Activity: Starting at the top of the records below, write out each line exactly as it stands, stopping after the line with "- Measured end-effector"; exclude the pictures.
--- Data for review ---
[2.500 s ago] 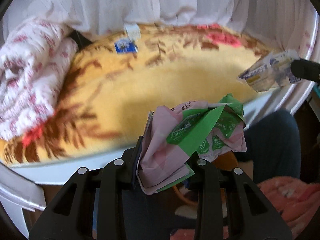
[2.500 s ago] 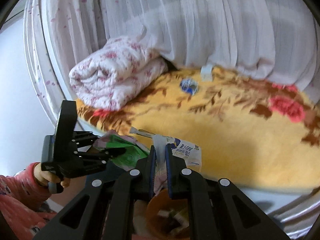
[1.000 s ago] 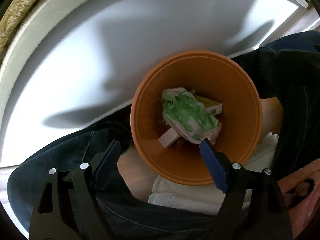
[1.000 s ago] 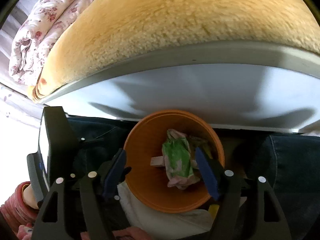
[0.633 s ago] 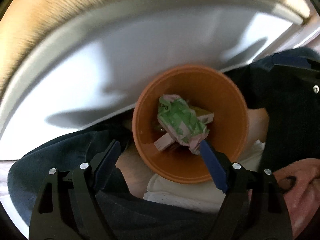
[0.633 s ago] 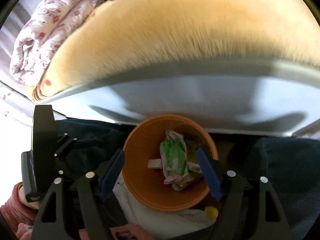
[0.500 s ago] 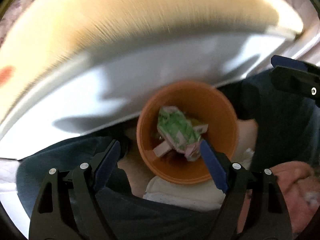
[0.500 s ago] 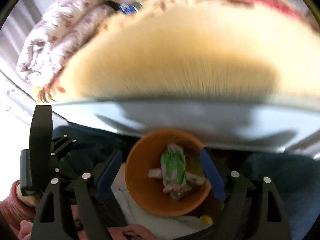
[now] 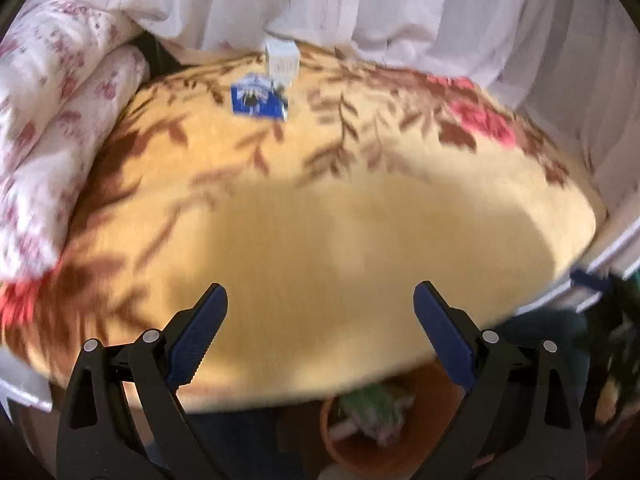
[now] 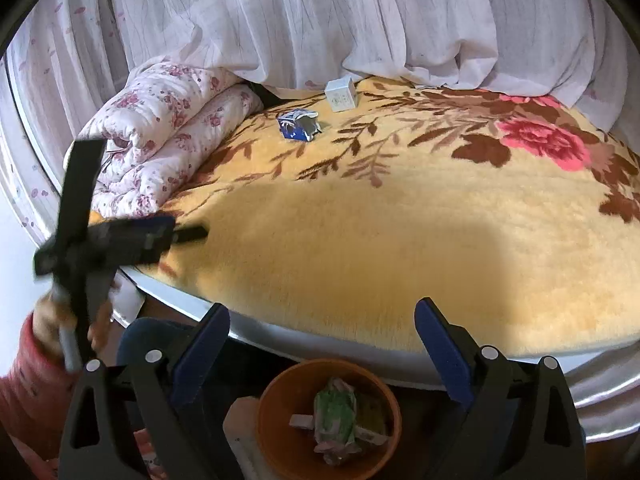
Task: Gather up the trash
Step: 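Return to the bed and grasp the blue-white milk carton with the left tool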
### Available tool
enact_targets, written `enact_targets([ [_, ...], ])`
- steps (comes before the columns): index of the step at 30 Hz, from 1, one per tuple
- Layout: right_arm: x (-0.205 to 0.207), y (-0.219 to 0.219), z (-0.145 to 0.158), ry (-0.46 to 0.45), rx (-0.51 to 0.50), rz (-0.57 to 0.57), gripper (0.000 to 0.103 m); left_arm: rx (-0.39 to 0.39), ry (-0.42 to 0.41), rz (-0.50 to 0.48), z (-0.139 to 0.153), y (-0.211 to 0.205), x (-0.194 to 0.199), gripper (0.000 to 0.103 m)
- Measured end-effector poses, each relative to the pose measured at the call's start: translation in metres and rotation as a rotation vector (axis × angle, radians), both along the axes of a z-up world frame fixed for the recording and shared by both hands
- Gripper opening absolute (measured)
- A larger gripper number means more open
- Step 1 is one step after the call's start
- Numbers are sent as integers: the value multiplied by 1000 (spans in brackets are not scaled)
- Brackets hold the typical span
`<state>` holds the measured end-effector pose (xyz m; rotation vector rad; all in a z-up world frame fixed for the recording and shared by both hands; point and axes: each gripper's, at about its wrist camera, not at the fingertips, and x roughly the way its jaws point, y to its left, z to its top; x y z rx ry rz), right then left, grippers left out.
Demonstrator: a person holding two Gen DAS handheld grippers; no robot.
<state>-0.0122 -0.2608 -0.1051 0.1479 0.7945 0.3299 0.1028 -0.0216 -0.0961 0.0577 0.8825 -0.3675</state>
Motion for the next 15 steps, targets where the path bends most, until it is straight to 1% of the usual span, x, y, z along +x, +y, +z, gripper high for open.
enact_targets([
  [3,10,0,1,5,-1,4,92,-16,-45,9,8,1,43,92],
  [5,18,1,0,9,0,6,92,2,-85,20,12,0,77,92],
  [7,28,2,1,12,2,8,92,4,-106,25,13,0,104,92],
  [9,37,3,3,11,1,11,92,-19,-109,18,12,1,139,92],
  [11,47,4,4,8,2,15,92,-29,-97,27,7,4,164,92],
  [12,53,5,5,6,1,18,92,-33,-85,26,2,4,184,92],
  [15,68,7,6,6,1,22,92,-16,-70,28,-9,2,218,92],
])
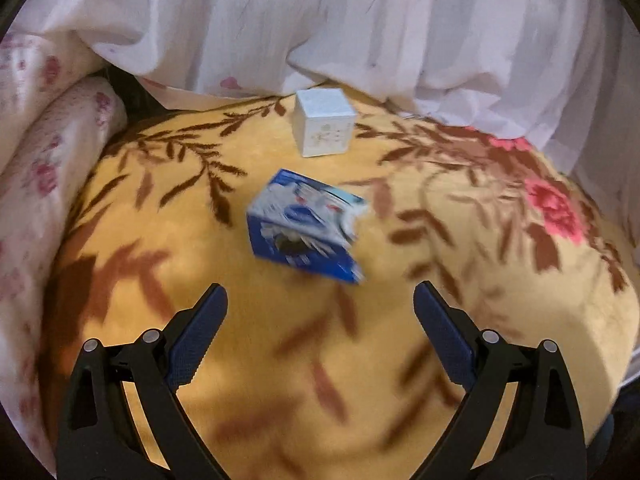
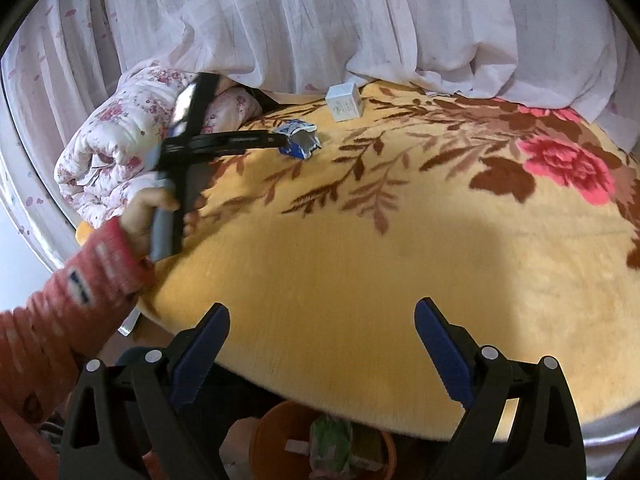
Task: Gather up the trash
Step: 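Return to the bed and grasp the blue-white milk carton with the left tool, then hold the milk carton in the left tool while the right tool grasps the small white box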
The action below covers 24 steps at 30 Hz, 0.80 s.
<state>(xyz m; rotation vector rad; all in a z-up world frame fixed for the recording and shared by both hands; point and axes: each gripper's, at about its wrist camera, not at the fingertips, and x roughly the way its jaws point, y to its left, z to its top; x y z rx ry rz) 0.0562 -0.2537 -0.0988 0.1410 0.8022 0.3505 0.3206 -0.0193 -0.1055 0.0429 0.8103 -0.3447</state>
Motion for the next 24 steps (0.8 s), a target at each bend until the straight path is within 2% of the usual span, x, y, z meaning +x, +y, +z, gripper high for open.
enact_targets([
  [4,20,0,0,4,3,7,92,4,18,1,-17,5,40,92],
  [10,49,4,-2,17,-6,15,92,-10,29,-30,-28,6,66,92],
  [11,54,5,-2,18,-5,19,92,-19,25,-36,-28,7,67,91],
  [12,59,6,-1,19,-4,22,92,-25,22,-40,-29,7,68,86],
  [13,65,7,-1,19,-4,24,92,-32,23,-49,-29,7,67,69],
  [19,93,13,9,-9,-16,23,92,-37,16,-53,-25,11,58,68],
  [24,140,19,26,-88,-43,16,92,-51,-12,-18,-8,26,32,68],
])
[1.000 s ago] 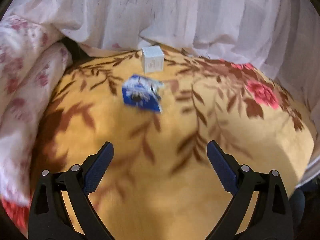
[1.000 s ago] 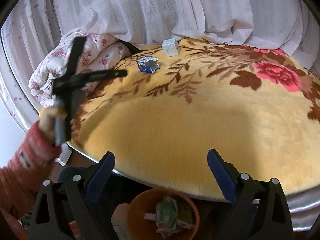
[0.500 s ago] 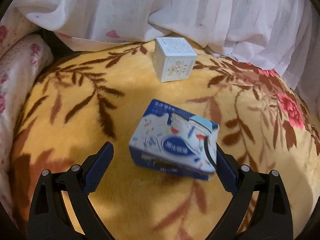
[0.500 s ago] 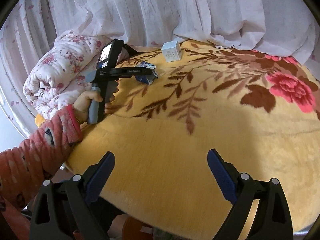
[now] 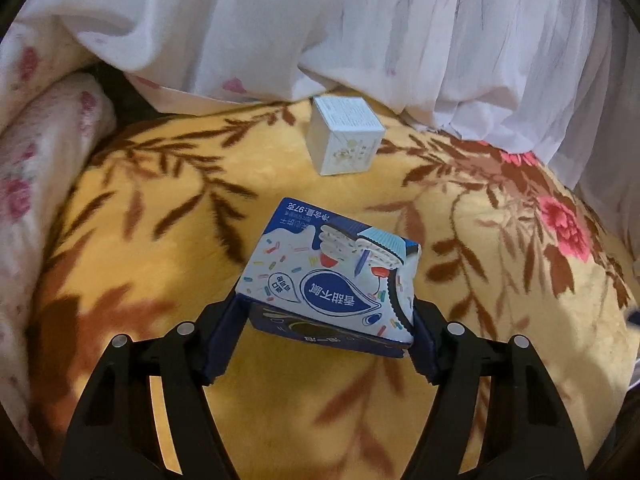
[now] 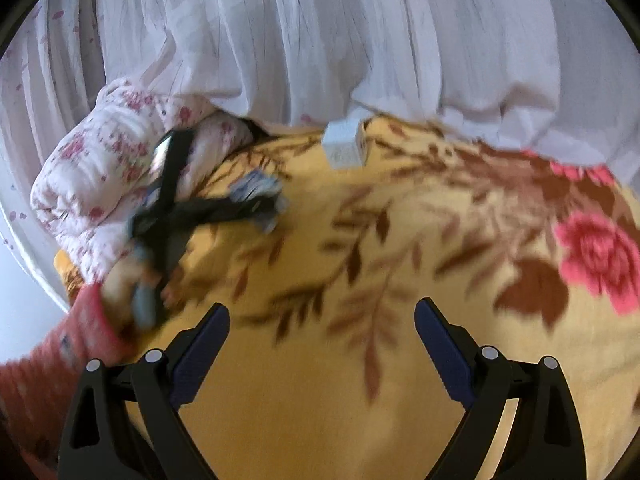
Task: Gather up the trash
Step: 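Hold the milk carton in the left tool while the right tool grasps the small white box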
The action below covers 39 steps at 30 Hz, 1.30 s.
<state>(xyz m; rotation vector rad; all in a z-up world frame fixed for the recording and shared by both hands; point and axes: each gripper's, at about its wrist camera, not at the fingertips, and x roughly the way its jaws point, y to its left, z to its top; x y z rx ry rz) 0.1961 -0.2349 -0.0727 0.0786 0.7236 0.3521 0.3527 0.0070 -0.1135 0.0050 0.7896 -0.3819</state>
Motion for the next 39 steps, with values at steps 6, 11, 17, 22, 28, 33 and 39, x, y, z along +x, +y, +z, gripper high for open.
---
Result of the exercise:
[2.500 s ago] 
[2.500 s ago] 
[1.000 s ago] 
[1.000 s ago] 
[0.633 s ago] 
[0.633 s ago] 
[0.500 s ago] 
[0.500 s ago] 
[now] 
[now] 
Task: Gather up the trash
Step: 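Return to the bed and grasp the blue-white milk carton with the left tool
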### Available tool
enact_targets, written `enact_targets([ [_, ...], ])`
- steps (comes before the columns): index of the step at 30 Hz, from 1, one per tuple
- Layout: right_arm: x (-0.205 to 0.207), y (-0.219 to 0.219), z (-0.145 to 0.158), ry (-0.46 to 0.45), rx (-0.51 to 0.50), rz (-0.57 to 0.57), gripper (0.000 to 0.103 m); left_arm: rx (-0.39 to 0.39), ry (-0.42 to 0.41), rz (-0.50 to 0.48), z (-0.139 to 0.153), y (-0.211 to 0.205), x (-0.194 to 0.199), gripper (0.000 to 0.103 m)
- Measured end-effector poses, each relative to the pose measured at the call's start: translation in metres and rotation as a rotation vector (axis × angle, radians), both along the axes of a z-up world frame fixed for the recording and shared by both hands

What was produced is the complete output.